Why Vanilla GAN is unstable

Why Vanilla GAN is unstable

Loss Functions for Gen and Dis

For Dis, its loss is:

$dis{loss} = -E{x \sim Pr}[logD(x)] - E{x \sim P_g}[log(1-D(x))]$ (1)

Here $P_r$ is the real input distribution, $P_g$ is the generator’s output

For Generator, its loss is:

$$gen{loss} = E{x \sim P_g}[log(1-D(x))]$$ (2)

$$ gen{loss} = E{x \sim P_g}[-logD(x)] ​$$ (3)

(2) is the original one, (3) is the improved one.

The problem in (1) and (2)

Conclusion: the better the discriminator, the worse the generator(worse means gradient vanishment)

For (1), if the Gen is fixed, then the optimal Dis is:

for a sample x, it might come from real input or from generator, so

$-P_r(x)logD(x) - P_g(x)log[1-D(x)]$

Derive it on D(x):

$-\cfrac{P_r(x)}{D(x)} + \cfrac{P_g(x)}{1-D(x)} = 0$ $\Rightarrow$

$D^*(x) = \cfrac{P_r(x)}{P_r(x)+P_g(x)}$ (4)

And this formula is easy to understand: the ratio of sample x come from real input or generator

If $P_r(x)=0\ and \ P_g(x) \neq 0$, then the optimal D(x) equals to 0.

If $P_r(x) = P_g(x)$, then the optimal D(x) is 0.5 (means cannot distinguish the fake and real)

Problem in Vanilla GAN

If the discriminator is well, then the generator’s performance could be really bad.

The reason is : when the dis is the optimal, then the loss function of generator is:

Add a independent part into formula 2:

$E_{x \sim Pr}[logD(x)] + E{x \sim P_g}[log(1-D(x))]$

The optimization of this equation is equal to minimum of equation 2, and equal to the inverse of loss function of generator.

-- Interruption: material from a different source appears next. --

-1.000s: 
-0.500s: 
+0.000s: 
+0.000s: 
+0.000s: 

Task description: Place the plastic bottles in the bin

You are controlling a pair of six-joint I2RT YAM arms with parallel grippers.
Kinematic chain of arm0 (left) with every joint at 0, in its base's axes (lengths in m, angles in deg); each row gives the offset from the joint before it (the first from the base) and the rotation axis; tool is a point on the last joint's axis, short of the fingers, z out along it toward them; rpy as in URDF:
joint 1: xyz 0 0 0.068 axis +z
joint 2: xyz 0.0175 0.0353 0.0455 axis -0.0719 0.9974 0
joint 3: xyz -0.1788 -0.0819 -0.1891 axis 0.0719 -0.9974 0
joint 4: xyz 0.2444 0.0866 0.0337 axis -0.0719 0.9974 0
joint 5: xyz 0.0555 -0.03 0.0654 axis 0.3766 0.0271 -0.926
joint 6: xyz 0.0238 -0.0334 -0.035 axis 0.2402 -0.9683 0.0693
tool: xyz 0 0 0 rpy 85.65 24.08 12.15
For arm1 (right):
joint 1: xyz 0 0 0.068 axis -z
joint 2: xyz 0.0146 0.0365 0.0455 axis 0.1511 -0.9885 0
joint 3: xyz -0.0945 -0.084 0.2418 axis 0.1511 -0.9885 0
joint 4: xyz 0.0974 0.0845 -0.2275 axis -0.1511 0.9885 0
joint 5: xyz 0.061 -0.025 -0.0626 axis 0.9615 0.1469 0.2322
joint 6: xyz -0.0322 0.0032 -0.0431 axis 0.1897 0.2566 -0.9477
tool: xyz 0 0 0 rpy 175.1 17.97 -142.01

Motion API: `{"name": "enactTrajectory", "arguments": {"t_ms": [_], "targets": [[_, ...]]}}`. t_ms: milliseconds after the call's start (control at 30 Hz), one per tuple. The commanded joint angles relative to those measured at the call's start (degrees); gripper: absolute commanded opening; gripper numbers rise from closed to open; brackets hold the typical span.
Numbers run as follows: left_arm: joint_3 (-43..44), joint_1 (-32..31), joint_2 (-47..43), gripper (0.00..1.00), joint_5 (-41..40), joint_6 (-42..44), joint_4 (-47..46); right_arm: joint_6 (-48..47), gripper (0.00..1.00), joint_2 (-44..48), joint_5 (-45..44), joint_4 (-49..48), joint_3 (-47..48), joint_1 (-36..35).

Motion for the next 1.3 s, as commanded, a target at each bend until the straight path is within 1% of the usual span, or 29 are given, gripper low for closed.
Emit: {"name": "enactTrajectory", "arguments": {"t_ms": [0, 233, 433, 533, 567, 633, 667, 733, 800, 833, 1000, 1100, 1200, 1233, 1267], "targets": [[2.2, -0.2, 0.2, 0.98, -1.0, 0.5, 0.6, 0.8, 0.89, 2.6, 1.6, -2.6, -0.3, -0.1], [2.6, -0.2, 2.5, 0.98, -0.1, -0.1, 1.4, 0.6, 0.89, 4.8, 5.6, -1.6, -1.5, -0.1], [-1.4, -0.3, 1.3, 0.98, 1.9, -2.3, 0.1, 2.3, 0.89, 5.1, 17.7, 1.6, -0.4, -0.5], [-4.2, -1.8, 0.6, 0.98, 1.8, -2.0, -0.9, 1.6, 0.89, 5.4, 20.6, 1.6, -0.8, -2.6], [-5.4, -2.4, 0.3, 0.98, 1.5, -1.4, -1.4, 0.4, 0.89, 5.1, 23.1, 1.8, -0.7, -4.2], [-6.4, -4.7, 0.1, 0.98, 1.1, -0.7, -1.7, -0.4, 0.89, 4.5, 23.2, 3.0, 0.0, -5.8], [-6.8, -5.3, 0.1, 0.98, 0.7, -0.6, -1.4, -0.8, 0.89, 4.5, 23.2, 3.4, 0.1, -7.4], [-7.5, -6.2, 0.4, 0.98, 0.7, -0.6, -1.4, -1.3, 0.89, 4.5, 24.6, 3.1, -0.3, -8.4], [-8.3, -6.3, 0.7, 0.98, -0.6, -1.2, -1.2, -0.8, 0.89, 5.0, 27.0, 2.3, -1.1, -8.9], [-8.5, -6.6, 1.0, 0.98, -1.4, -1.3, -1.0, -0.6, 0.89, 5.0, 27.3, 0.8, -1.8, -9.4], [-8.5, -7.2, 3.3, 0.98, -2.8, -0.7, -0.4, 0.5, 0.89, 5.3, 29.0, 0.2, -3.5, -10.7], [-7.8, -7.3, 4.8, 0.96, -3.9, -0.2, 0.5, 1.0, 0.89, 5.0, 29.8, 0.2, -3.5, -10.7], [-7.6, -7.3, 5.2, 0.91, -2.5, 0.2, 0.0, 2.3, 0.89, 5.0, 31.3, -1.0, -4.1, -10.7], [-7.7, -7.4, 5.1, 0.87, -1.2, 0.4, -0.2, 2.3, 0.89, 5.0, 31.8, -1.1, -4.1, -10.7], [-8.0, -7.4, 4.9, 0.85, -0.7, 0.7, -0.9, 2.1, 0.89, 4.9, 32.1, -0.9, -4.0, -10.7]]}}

Then we can find:

$E_{x \sim P_r}log{ \cfrac{P_r(x)}{\frac{1}{2}[P_r(x)+Pg(x)]}} + E{x \sim P_g}log{\cfrac{P_g(x)}{\frac{1}{2}[P_r(x)+P_g(x)]}} - 2log2$ (5)

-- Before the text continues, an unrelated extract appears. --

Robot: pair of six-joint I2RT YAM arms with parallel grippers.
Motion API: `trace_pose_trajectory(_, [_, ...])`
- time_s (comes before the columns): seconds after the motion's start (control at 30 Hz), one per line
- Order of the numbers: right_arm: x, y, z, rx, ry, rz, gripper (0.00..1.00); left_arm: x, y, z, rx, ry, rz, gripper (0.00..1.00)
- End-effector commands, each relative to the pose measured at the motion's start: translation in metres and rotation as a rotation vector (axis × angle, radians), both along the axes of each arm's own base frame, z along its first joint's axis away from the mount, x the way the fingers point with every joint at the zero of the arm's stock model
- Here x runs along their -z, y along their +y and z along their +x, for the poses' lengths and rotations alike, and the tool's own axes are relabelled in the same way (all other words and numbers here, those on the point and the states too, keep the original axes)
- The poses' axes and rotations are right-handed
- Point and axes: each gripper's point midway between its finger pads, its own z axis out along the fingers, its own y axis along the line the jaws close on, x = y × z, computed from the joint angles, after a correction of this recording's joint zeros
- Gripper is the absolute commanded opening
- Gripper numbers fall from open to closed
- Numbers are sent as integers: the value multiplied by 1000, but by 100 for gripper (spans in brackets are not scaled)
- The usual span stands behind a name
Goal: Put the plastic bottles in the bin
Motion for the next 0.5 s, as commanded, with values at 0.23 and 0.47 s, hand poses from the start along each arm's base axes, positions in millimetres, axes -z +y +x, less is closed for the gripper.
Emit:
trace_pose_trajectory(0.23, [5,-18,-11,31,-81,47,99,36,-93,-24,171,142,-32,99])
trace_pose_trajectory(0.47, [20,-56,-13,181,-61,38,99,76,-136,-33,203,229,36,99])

According to the definiation of JS divergence,

it equals to

$2JS(P_r||P_g) - 2log2$ (6)

Here, the summary is: when the discriminator is the optimal, then the loss of generator becoms minimum JS distance between $P_r$ and $P_g$

However, for any x, the value of $JS(P_r||P_g)$ is log2, this constant value means gradient vanishment.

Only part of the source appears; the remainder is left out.